W. E. Johnson, Logic: Part I (1921)

CHAPTER V
NEGATION

§ 1. Under the general problem of the nature of negation we may begin by considering the particular form of negation which has been called 'pure negation.' There appear to be several different meanings attached to the notion of pure negation: it may mean the simple attitude of rejection, as opposed to that of acceptance, towards a proposition taken as a unit and without further analysis. Such negation may be called pure, because the negative element does not enter within the content of the assertum, but expresses merely a certain mental attitude to the proposition itself. According to this definition of pure negation, the judgment which may be called purely negative has as its object precisely what I have called a secondary proposition in my previous discussion as to whether the statement 'p is false' is to be regarded as primary or as secondary. When then we enquire as to the importance or the relevance of pure negation, we may be raising the question whether a judgment expressed in this purely negative form really ever represents a genuine attitude of thought. No doubt there are not many cases in which this negative attitude towards an assertum taken as a unit could be illustrated; but we may at least insist that, when some assertum is proposed which can be clearly conceived in thought, and yet repels any attempt to accept it, then the attitude towards such an assertum to which our thinking process has led us is strictly to be called that of pure negation. For example, the proposition 'Matter exists' may appear to some philosophers to have in it a sufficiently clear content to enable them to reject it, without their having in mind any correspondingly clear substitute which they can accept. In this case their mental attitude towards the proposed assertum may be properly called one of mere negation; since the only positive element involved is the conceived content of the proposition rejected.

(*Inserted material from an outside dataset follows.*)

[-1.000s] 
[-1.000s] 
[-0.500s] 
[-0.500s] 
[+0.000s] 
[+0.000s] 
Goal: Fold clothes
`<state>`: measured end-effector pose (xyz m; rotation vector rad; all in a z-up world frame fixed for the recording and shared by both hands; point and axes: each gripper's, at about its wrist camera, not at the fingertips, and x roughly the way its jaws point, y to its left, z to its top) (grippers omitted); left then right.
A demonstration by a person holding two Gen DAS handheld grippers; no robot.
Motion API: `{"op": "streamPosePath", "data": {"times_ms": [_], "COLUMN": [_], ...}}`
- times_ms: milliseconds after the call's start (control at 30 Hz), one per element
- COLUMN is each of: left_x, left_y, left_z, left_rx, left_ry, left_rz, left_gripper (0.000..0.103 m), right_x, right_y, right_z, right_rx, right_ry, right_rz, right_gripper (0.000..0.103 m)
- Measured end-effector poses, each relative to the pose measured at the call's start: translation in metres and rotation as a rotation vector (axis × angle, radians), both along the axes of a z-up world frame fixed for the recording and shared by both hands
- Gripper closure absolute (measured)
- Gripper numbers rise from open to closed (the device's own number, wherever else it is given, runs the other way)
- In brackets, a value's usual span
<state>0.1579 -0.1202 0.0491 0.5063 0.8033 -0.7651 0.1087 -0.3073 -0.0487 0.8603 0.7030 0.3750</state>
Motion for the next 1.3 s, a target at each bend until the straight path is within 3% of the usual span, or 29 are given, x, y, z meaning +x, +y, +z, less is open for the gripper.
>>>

But the term pure negation is more generally applied where a predicate is denied of some subject within the proposition. Under this head, the case where negation would seem to be quite pure may be illustrated by a proposition like -- 'Wisdom is not blue.' Such a proposition would have purpose only in a logical contex where we are pointing out that certain types of adjective cannot be predicated of certain types of substantive. A more common case which leads to a purely negative form of predication, is where, for instance, a distant object of perception, is considered as to whether it is blue or of some other colour, or as to whether it is a man or some other material body. Towards this proposed assertum -- that it is blue, or that it is a man -- our attitude may be that of mere denial, in the sense that we are perfectly clear what it is not, but we are not correspondingly clear as to what it is. We may admit that a judgment which in this sense is merely negative and without any positive content is rare, since when we deny of a flower that it is red, we are at least judging that it has some colour, and similarly when we deny of something in sight that it has the shape of a man we are at least judging that it has some shape, and this constitutes a positive element in our judgment. The above examples illustrate two applications of the notion of negation: first, in denying the proposition as a whole, and again in denying that an adjective of a certain type can be predicated of a certain type of substantive, where the positive element is evanescent; and secondly, in denying the more specific predicate proposed for a substantive while tacitly asserting some wider predicate under which it falls, where a positive element is properly to be recognised.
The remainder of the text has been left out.